Al Monaldi, fiori e peluche: “Domenico, il figlio di tutti, che commuove”.
La madre di Domenico: “Rivoglio giustizia”
A cura di Simonetta Ieppariello
Data: domenica 22 febbraio 2026 – Napoli
Un tributo al piccolo Domenico
È una calda domenica di sole quando un gruppo di cittadini si raduna davanti all’ospedale Monaldi di Napoli per rendere omaggio a Domenico, il bambino tragicamente venuto a mancare dopo un trapianto di cuore. Le immagini che si presentano agli occhi dei presenti sono toccanti: coppie di giovani fidanzati, genitori con i propri bambini, tutti uniti dal desiderio di esprimere il loro affetto e sostegno alla famiglia del piccolo. Fiori, pupazzetti di peluche e tanti palloncini decorano l’entrata dell’ospedale. Tra questi, spicca un palloncino blu con la scritta “Domenico, perdonaci”, simbolo di una comunità che sta vivendo una profonda perdita.
Il momento è caratterizzato da un incredibile silenzio, spezzato solo dal rumore delle auto del personale sanitario in arrivo per il turno di lavoro. È evidente come questa tragedia abbia colpito il cuore di molti. Una ciclista, in particolare, non riesce a trattenere le lacrime, segno di quanto forte possa essere il legame tra la comunità e il piccolo Domenico. Il dolore è palpabile, un sentimento condiviso da tutti coloro che si sono radunati qui per rendere omaggio.
Le parole della madre, Patrizia
In mezzo a questo clima di tristezza, Patrizia, la madre di Domenico, si fa portavoce del suo desiderio di giustizia. “Chi ha sbagliato dovrà chiedere perdono a Domenico. È arrivato il momento della verità. Adesso, veramente, basta”, afferma con fermezza. La donna, mentre si stringe intorno al ricordo di suo figlio, ha una chiara idea di ciò che desidera: la verità. “Non attribuirò colpe finché non conoscerò la verità. Ma qualcuno dovrà pagare”. Le sue parole raccontano di un bambino vibrante, pieno di vita e di speranza.
Patrizia ricorda con affetto i momenti condivisi con Domenico, sottolineando come fosse un bambino con una grande voglia di vivere. Il trapianto di cuore, purtroppo, si è rivelato fatale. “Ho tanti ricordi di lui, ma ora posso solo pensare a un modo diverso per commemorarlo”, aggiunge, rivelando la sua intenzione di costituire una fondazione in memoria del bambino. Questa fondazione sarà dedicata non solo alla memoria di Domenico, ma anche all’aiuto di altri bambini in situazioni simili.

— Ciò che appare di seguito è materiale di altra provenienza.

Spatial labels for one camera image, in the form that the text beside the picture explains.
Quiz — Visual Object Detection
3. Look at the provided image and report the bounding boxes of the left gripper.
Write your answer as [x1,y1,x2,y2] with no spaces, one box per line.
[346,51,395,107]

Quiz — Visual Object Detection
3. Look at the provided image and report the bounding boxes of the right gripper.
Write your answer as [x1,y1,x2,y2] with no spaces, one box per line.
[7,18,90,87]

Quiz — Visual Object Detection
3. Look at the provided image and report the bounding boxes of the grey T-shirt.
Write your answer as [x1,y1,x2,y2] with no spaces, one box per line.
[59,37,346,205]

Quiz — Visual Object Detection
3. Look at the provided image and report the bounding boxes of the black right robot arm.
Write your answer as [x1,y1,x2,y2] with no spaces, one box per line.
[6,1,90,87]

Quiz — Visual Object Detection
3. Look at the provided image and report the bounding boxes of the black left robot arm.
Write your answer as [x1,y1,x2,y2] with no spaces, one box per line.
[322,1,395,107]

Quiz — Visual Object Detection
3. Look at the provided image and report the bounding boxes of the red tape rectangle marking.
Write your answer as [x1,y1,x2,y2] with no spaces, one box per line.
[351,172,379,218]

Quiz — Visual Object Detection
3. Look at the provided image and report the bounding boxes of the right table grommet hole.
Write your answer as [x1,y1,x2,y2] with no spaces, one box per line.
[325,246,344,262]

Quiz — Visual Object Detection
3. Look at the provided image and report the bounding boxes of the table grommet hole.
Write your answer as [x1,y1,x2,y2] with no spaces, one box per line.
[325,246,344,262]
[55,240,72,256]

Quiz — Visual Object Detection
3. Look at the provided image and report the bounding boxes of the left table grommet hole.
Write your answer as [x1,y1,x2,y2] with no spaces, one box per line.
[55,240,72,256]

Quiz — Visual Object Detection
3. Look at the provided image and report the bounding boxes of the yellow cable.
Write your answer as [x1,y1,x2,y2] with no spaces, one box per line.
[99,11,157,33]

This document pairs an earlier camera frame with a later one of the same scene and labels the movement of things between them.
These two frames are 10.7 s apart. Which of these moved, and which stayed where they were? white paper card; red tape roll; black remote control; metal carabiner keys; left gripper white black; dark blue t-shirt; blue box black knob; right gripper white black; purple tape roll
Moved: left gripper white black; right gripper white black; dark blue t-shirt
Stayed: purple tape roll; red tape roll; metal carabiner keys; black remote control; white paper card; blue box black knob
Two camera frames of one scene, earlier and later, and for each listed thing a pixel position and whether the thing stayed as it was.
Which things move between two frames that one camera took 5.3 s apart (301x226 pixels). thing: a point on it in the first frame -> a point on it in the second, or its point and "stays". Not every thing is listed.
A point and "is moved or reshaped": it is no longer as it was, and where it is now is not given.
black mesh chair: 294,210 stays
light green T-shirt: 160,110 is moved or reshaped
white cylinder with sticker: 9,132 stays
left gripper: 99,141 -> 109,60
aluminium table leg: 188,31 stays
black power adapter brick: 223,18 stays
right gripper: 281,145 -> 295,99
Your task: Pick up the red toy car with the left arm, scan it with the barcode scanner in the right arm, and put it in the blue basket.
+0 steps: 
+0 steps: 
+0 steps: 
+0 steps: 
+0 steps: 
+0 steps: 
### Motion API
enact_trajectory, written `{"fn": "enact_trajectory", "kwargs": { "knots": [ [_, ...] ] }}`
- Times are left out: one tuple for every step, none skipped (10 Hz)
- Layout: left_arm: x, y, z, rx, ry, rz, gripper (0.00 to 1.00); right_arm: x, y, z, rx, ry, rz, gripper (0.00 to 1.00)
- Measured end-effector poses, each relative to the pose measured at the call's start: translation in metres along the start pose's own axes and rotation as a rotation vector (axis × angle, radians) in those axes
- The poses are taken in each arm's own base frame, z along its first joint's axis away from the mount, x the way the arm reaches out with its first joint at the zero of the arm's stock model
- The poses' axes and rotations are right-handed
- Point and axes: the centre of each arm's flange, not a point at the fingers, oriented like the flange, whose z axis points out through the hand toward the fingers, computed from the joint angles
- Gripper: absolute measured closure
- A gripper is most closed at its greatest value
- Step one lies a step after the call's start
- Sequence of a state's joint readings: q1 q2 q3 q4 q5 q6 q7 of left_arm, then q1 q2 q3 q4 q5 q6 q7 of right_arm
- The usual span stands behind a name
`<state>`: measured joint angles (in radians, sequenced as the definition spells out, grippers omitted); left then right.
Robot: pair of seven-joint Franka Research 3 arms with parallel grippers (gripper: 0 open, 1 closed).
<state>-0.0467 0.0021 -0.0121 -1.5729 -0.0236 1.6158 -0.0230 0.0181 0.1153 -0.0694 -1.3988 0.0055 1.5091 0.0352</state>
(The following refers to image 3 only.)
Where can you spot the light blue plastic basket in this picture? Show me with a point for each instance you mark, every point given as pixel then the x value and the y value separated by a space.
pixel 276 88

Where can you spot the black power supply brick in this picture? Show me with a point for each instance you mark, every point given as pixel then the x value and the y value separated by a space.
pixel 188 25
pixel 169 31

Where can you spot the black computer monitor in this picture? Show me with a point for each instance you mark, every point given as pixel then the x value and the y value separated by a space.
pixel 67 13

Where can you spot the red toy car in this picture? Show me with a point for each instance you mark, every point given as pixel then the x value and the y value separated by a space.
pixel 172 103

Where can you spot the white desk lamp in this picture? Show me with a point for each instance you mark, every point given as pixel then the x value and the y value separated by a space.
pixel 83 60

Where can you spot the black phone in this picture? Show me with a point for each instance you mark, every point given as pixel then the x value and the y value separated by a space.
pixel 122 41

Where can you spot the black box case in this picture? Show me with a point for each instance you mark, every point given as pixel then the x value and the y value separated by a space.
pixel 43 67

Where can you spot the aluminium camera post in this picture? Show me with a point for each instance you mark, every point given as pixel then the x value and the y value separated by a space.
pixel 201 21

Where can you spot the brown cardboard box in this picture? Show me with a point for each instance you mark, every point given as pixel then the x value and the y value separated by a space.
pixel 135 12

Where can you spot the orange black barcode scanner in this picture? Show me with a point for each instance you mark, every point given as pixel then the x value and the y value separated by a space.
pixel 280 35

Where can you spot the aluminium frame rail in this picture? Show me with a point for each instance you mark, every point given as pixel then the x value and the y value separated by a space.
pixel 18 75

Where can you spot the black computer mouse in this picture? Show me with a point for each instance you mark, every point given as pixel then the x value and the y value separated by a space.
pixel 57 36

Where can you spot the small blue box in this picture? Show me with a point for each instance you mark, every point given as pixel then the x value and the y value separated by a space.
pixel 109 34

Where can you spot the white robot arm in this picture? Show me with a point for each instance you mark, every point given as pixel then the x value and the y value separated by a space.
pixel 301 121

La fondazione in memoria di Domenico
L’idea di Patrizia di creare una fondazione ha lo scopo di raccogliere fondi e volontari per fornire supporto medico e psicologico a bambini in difficoltà. “Voglio avvisare tutti di non cadere nei tentativi di truffa di chi ha creato falsi profili online per chiedere donazioni. Il mio obiettivo è quello di aiutare realmente chi ne ha bisogno, e non arricchire chi sfrutta la mia tragedia”, afferma con decisione.

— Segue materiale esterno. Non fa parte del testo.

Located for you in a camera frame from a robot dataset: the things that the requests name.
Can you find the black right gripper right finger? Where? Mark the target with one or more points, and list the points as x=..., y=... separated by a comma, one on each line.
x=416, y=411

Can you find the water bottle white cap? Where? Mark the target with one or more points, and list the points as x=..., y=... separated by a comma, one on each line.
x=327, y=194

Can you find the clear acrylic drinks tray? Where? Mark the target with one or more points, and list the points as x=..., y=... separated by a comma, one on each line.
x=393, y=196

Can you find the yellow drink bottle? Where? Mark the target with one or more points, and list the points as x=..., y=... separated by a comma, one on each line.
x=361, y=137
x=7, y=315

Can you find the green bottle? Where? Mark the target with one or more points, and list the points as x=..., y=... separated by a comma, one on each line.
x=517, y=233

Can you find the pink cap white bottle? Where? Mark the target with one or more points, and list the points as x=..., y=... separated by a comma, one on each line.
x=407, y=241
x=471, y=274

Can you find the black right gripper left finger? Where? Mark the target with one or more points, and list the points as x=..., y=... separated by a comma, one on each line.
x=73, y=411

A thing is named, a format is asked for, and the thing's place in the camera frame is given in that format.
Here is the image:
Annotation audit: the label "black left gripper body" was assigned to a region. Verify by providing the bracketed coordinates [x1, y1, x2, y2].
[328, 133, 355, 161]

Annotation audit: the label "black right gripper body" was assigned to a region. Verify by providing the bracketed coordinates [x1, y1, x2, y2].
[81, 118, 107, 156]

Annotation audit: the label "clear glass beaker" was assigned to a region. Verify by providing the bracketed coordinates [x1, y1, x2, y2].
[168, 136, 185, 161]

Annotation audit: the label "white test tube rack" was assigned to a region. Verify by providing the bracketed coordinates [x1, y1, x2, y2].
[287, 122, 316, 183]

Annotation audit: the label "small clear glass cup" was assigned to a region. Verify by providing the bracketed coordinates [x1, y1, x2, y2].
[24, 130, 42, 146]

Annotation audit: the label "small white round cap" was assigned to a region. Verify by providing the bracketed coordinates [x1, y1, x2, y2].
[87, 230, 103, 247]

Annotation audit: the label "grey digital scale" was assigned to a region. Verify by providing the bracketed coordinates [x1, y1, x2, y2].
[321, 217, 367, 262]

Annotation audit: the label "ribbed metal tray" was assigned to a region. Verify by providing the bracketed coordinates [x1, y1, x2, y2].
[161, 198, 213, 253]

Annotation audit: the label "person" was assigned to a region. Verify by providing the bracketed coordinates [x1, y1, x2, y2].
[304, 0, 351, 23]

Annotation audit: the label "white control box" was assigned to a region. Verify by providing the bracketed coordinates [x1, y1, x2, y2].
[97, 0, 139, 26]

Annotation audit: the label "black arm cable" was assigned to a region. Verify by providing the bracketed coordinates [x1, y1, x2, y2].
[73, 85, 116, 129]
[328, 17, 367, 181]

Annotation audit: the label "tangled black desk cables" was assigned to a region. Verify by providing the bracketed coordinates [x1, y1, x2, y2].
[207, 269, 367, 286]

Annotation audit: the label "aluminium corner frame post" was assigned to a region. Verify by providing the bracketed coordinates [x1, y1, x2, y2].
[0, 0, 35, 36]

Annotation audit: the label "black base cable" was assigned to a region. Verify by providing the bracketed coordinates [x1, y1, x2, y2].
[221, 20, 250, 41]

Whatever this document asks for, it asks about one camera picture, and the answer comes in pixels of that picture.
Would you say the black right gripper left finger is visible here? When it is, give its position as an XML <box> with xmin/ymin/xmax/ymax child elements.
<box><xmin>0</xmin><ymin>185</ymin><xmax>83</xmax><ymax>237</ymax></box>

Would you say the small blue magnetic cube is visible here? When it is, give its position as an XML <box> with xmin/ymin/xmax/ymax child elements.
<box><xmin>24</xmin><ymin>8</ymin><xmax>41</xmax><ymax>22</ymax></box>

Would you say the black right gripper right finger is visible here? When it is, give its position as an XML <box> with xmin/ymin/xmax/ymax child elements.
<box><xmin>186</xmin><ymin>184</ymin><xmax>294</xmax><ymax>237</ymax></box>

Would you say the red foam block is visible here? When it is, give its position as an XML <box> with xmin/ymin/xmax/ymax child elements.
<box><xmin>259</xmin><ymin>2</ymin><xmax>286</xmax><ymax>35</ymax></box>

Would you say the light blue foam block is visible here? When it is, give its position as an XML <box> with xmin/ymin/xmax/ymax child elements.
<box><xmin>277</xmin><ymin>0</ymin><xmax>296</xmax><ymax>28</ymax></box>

Patrizia sottolinea che la storia di Domenico potrebbe insegnare molto a tutti noi, e invita la comunità a unirsi per evitare futuri errori. “Non sto attribuendo colpe a nessuno specifico. Voglio solo la verità. Quando questa verrà a galla, si saprà chi è responsabile. A me interessa solo che venga fatta giustizia”, ribadisce con chiarezza.
Intanto, le indagini proseguono, e molti si chiedono quali siano state le cause del tragico evento. Secondo fonti ufficiali, i medici dell’ospedale Monaldi sono sotto esame per capire se vi siano stati eventuali errori durante l’operazione. Le autorità sanitarie hanno promesso massima trasparenza, affinché casi del genere non si ripetano in futuro.

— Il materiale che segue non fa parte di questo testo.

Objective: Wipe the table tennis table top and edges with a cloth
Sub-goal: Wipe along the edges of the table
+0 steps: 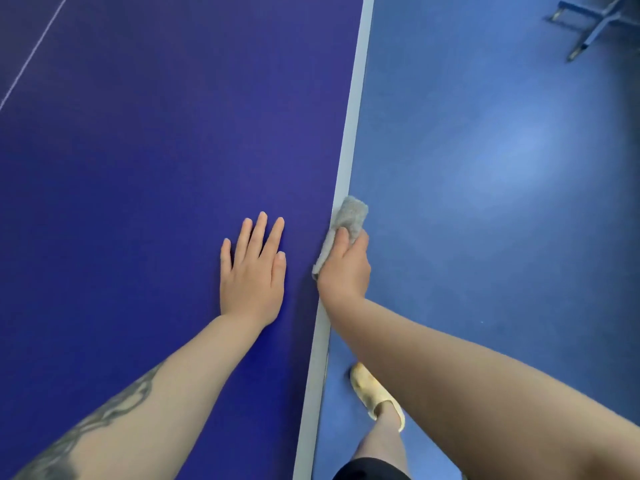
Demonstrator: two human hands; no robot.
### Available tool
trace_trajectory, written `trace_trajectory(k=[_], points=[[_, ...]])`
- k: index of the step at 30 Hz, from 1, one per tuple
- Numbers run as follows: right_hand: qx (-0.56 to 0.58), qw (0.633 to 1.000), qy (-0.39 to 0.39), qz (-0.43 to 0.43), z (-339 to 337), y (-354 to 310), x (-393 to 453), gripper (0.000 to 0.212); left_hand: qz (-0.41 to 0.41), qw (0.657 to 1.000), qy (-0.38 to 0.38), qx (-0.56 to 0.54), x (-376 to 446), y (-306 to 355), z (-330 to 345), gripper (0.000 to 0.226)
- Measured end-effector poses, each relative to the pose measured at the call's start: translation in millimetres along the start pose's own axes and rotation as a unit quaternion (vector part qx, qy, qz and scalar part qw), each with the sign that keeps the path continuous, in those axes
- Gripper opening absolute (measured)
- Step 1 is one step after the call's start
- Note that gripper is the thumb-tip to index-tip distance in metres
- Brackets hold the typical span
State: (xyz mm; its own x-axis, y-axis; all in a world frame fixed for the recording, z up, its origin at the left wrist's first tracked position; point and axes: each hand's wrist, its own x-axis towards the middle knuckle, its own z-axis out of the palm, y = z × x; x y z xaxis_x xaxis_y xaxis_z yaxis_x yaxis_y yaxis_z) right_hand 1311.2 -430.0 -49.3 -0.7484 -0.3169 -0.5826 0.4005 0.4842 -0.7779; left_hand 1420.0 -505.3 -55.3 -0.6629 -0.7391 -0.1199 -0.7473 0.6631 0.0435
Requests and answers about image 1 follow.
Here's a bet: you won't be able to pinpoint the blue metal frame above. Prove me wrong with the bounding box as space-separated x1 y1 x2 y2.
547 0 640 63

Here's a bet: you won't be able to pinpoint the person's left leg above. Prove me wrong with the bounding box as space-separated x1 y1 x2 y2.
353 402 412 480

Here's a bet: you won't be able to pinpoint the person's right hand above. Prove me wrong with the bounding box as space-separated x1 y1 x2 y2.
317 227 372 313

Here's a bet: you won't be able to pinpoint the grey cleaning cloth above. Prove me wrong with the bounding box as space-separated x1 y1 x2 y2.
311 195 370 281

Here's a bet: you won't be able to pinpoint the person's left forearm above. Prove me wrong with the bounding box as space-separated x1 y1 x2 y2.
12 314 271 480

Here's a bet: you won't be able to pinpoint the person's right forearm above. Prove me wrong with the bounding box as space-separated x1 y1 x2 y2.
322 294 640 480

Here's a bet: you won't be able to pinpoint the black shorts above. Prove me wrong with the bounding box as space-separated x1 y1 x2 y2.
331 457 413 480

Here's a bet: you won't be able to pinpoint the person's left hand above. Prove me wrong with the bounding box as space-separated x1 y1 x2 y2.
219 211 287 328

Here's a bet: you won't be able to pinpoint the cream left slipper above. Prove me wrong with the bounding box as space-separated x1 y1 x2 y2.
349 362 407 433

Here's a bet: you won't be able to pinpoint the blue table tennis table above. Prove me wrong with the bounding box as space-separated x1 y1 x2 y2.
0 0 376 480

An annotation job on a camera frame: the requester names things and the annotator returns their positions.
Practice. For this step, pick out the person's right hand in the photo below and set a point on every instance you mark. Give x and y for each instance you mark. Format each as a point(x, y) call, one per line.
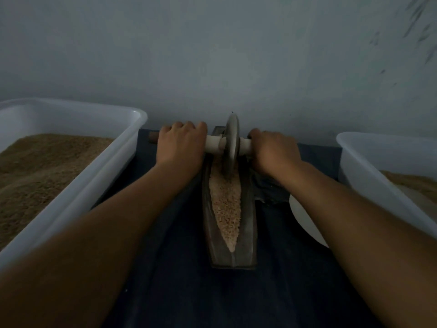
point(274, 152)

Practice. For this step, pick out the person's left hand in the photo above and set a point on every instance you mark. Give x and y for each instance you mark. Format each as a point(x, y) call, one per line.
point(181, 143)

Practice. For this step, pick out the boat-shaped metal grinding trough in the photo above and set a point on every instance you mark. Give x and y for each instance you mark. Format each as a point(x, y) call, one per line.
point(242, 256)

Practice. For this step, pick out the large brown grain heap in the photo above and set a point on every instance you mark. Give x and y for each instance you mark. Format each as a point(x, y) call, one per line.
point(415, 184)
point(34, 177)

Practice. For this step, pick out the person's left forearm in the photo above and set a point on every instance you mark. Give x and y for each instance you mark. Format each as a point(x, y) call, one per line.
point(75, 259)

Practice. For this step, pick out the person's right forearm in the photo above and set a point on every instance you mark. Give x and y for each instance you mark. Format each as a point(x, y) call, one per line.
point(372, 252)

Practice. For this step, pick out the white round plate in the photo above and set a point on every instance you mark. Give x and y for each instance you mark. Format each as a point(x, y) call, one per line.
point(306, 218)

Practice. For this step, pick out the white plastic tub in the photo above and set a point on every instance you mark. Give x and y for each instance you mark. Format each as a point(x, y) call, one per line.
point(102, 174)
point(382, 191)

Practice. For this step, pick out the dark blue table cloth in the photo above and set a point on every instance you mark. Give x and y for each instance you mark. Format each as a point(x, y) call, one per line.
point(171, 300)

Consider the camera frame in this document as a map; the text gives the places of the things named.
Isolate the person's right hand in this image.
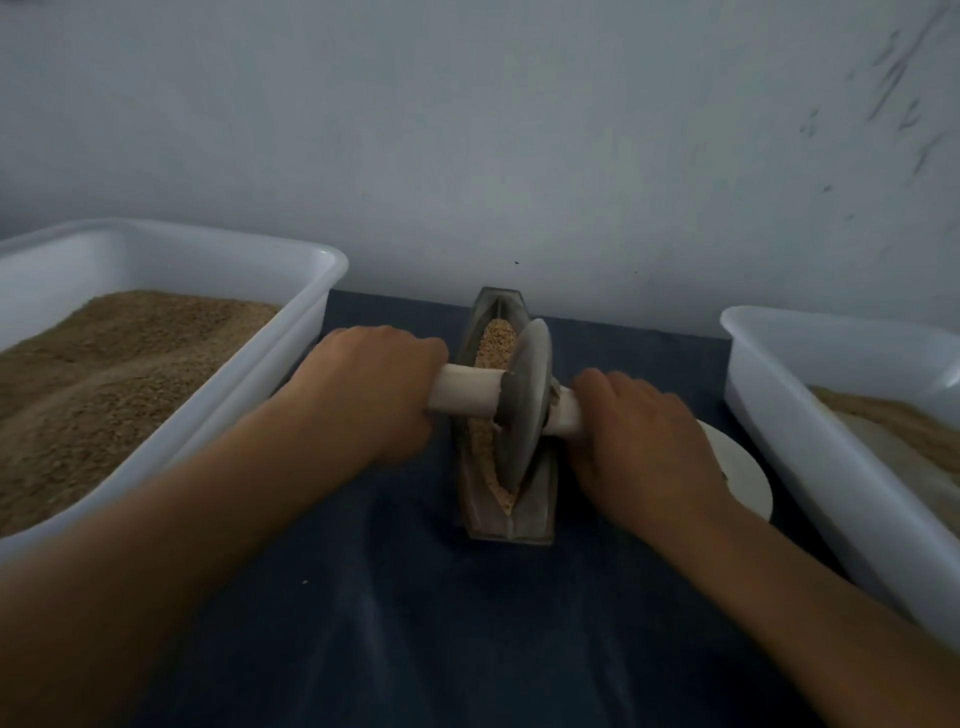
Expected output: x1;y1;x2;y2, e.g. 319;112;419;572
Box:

In questa difficile fase, la comunità è chiamata a supportare non solo la famiglia di Domenico, ma anche a riflettere sulla qualità dell’assistenza sanitaria. Le parole di Patrizia risuonano come un monito: “Dobbiamo assicurarci che simili tragedie non accadano più. La vita di ogni bambino è preziosa e vale la pena lottare per essa”.
Questo tragico evento ha acceso i riflettori sulla questione dei trapianti e delle cure pediatriche in Italia, un tema di vitale importanza che richiede attenzione e dedizione. La famiglia di Domenico cerca giustizia, ma anche un cambiamento reale nel sistema sanitario.
È fondamentale continuare a seguire gli sviluppi della vicenda e sostenere iniziative che possono fare la differenza per molti bambini in difficoltà.